Rats that received the counterconditioning were significantly less likely to spontaneously revert to their fearful states, compared to those that received regular extinction training for up to 55 days later, the scientists found.

They also found that the benefits of extinction could be prolonged with optogenetic stimulation, in which the circuit was genetically modified so that it could be stimulated directly with tiny bursts of light from an optical fiber.

The ongoing benefit that came from stimulating the circuit was one of the most surprising — and welcome — findings from the study, Goosens says. “The effect that we saw was one that really emerged months later, and we want to know what’s happening over those two months. What is the circuit doing to suppress the recovery of fear over that period of time? We still don’t understand what that is.”

Another interesting finding from the study was that the circuit was active during both fear learning and fear extinction, says lead author Susana Correia, a former research scientist in the Goosens lab who is now a scientist at Ironwood Pharmaceuticals. “Understanding if these are molecularly different subcircuits within this projection could allow the development of a pharmaceutical approach to target the fear extinction pathway and to improve cognitive therapy,” Correia says.

Immediate and future impacts on therapy

Some therapists are already using counterconditioning in treating PTSD, and Goosens suggests that the rat study might encourage further exploration of this technique in human therapy.

And while it isn’t likely that humans will receive direct optogenetic therapy any time soon, Goosens says there is a benefit to knowing exactly which circuits are involved in extinction.

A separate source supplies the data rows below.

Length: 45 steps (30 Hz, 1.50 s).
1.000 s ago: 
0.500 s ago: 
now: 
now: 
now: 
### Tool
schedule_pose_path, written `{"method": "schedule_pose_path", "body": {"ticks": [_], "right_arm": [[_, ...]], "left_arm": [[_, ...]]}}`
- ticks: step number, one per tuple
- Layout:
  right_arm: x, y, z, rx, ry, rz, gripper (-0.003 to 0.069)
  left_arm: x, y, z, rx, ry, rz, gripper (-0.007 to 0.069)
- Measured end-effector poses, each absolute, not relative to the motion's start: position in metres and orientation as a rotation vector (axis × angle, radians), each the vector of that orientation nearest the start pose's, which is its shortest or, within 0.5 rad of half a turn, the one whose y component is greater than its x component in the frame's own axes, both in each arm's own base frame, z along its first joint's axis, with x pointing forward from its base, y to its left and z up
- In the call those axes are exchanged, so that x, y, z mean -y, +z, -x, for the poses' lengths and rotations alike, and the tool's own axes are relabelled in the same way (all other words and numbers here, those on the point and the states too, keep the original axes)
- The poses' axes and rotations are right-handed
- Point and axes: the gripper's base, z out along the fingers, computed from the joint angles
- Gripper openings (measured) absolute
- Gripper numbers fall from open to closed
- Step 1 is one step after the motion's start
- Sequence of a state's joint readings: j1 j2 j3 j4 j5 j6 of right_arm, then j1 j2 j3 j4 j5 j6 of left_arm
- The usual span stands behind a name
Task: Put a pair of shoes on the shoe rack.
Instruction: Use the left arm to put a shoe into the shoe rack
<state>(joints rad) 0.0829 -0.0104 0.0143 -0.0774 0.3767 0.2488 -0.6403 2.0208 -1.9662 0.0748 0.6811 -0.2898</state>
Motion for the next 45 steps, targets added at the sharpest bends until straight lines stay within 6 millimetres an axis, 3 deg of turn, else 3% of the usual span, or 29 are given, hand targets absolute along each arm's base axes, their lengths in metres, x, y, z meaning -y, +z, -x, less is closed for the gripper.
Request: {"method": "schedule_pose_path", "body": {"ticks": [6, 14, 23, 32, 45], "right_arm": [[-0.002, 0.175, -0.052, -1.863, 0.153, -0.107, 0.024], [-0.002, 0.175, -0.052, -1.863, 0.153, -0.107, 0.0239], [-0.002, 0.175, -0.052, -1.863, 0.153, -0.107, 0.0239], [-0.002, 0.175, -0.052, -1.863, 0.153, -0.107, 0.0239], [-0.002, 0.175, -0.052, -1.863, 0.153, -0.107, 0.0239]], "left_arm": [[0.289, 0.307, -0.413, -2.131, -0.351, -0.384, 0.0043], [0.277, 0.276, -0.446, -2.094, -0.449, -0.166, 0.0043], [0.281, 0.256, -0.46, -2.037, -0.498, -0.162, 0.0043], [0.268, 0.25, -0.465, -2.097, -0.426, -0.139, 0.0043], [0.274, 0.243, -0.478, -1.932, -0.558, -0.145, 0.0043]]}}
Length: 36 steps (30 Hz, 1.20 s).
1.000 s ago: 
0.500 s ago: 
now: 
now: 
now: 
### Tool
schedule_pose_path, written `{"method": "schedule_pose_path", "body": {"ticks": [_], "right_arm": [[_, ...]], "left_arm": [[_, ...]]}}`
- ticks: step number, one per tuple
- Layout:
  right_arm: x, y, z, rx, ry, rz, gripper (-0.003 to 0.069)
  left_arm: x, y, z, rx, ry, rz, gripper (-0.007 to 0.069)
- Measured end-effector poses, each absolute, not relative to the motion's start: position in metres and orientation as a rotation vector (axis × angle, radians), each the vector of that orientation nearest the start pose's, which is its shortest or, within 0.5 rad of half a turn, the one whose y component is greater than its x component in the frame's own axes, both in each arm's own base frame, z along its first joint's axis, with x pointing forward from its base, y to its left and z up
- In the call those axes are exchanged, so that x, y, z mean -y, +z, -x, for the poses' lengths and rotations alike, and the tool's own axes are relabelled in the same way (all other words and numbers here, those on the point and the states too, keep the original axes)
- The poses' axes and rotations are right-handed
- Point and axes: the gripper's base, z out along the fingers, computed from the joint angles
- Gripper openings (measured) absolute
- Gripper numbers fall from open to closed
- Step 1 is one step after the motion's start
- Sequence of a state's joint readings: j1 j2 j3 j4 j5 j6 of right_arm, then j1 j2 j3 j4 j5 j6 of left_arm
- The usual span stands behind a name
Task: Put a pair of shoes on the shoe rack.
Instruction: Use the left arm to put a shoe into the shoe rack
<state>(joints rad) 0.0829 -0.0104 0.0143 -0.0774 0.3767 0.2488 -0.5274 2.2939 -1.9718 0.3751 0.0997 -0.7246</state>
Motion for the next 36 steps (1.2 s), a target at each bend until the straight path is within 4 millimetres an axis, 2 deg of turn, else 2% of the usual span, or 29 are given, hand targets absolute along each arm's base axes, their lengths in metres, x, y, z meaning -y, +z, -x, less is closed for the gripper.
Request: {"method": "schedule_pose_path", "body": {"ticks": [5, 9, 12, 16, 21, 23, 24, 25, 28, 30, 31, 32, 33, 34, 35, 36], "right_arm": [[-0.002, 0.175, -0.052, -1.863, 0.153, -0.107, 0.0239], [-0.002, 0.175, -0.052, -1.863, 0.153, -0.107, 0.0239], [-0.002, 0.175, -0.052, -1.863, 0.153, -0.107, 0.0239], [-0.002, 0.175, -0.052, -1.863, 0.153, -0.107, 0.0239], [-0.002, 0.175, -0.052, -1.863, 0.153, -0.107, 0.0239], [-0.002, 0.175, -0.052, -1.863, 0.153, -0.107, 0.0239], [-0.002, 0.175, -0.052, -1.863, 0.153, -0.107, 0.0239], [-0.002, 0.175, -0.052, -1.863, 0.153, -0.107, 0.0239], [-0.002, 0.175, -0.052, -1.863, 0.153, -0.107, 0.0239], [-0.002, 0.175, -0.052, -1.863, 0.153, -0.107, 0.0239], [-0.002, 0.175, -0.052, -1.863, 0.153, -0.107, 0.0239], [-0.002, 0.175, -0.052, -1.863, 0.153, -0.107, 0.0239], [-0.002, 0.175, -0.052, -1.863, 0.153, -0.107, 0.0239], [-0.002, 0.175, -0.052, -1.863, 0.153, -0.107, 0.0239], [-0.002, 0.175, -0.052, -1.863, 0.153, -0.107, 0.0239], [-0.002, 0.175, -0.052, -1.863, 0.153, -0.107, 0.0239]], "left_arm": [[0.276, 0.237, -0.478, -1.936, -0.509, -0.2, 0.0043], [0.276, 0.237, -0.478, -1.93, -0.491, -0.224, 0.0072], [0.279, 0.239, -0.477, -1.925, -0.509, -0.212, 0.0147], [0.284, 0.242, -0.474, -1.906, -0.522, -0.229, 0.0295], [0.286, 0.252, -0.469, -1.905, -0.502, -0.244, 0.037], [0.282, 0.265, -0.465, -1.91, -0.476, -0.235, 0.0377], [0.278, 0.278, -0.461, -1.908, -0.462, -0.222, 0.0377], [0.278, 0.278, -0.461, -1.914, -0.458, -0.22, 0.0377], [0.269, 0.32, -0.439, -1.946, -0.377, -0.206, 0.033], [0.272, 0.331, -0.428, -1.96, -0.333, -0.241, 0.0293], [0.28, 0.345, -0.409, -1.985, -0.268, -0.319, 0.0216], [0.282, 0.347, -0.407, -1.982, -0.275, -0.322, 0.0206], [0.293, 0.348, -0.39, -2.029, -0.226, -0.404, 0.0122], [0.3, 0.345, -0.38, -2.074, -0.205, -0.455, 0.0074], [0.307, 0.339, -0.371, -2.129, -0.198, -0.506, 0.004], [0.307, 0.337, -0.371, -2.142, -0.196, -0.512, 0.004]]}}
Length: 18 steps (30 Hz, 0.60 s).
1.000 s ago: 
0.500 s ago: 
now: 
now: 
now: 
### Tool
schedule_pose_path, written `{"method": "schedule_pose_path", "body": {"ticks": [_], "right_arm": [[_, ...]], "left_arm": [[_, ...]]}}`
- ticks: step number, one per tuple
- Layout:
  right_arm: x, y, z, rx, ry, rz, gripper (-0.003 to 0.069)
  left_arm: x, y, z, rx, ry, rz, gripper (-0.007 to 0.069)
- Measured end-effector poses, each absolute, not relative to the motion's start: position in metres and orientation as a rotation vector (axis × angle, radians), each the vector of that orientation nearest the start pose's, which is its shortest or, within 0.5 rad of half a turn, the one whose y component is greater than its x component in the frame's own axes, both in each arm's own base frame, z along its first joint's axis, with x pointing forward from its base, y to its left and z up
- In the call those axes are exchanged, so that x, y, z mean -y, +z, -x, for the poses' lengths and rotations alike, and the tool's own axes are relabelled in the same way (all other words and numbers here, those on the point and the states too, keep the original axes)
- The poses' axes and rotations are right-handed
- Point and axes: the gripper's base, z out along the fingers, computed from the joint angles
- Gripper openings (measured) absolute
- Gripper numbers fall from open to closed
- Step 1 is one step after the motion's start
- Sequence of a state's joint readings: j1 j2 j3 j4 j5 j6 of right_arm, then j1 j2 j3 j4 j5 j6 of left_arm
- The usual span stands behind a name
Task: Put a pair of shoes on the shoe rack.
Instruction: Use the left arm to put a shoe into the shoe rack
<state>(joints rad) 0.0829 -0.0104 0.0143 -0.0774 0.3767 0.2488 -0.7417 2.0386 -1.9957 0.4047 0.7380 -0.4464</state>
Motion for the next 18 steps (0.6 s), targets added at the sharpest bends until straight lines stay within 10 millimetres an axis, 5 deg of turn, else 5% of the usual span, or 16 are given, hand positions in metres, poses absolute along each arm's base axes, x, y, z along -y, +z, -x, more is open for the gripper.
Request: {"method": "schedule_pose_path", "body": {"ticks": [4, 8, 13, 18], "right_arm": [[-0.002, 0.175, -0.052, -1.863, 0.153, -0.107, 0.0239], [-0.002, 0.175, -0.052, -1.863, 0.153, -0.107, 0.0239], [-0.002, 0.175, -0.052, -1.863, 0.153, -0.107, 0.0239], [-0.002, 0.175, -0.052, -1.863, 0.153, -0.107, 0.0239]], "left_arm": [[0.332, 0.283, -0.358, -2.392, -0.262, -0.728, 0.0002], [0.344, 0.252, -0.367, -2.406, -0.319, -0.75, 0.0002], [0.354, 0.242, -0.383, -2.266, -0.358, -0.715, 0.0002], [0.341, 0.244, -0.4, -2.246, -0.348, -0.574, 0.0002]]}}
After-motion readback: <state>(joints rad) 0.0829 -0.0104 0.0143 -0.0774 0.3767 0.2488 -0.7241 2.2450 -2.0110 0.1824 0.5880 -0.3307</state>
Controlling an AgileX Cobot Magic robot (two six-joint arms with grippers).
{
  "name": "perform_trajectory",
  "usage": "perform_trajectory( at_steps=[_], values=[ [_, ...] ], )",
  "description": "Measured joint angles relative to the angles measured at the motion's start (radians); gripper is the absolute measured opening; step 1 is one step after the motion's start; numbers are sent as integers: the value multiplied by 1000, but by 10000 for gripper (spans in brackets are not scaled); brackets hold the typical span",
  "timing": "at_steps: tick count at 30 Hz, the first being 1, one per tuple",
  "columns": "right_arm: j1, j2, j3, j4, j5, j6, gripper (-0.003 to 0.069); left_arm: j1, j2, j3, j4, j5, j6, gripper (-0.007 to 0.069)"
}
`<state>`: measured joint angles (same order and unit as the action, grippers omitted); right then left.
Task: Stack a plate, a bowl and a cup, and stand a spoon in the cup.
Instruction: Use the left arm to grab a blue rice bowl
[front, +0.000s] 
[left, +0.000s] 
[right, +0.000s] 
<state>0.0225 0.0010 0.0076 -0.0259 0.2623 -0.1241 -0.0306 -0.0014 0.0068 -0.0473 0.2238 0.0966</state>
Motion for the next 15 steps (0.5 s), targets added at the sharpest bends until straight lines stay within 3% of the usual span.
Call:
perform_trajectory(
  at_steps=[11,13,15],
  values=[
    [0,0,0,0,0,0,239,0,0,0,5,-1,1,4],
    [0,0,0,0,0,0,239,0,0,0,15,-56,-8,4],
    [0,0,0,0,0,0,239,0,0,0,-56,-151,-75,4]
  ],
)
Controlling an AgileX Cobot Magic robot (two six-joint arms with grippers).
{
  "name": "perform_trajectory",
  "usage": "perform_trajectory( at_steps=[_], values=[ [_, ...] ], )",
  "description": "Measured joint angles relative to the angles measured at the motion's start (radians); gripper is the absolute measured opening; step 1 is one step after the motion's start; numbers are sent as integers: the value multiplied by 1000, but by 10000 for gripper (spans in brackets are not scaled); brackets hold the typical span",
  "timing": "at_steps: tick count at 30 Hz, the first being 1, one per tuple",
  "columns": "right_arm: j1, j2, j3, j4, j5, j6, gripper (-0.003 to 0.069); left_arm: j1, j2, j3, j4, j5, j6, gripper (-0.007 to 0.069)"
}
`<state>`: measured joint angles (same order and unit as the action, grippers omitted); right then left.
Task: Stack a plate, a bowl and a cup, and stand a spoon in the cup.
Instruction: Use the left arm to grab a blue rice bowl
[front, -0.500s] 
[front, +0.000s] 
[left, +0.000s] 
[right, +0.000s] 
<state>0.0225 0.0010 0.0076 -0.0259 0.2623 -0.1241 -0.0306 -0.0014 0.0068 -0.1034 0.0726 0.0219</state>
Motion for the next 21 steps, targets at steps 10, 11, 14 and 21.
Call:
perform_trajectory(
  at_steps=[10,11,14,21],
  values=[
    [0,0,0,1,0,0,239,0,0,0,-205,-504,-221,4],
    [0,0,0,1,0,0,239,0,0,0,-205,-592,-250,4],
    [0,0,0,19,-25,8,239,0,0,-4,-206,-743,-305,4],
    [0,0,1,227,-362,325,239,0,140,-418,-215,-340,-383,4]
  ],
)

In neurofeedback studies, for instance, brain scan technologies such as fMRI or EEG could be used to help a patient learn to activate specific parts of their brain, including the BLA-NAc reward circuit, during exposure therapy.

Studies like this one, Goosens says, offer a “target for a personalized medicine approach where feedback is used during therapy to enhance the effectiveness of that therapy.”

Other MIT authors on the paper include technical assistant Anna McGrath, undergraduate Allison Lee, and McGovern principal investigator and Institute Professor Ann Graybiel.

The study was funded by the U.S. Army Research Office, the Defense Advanced Research Projects Agency (DARPA), and the National Institute of Mental Health.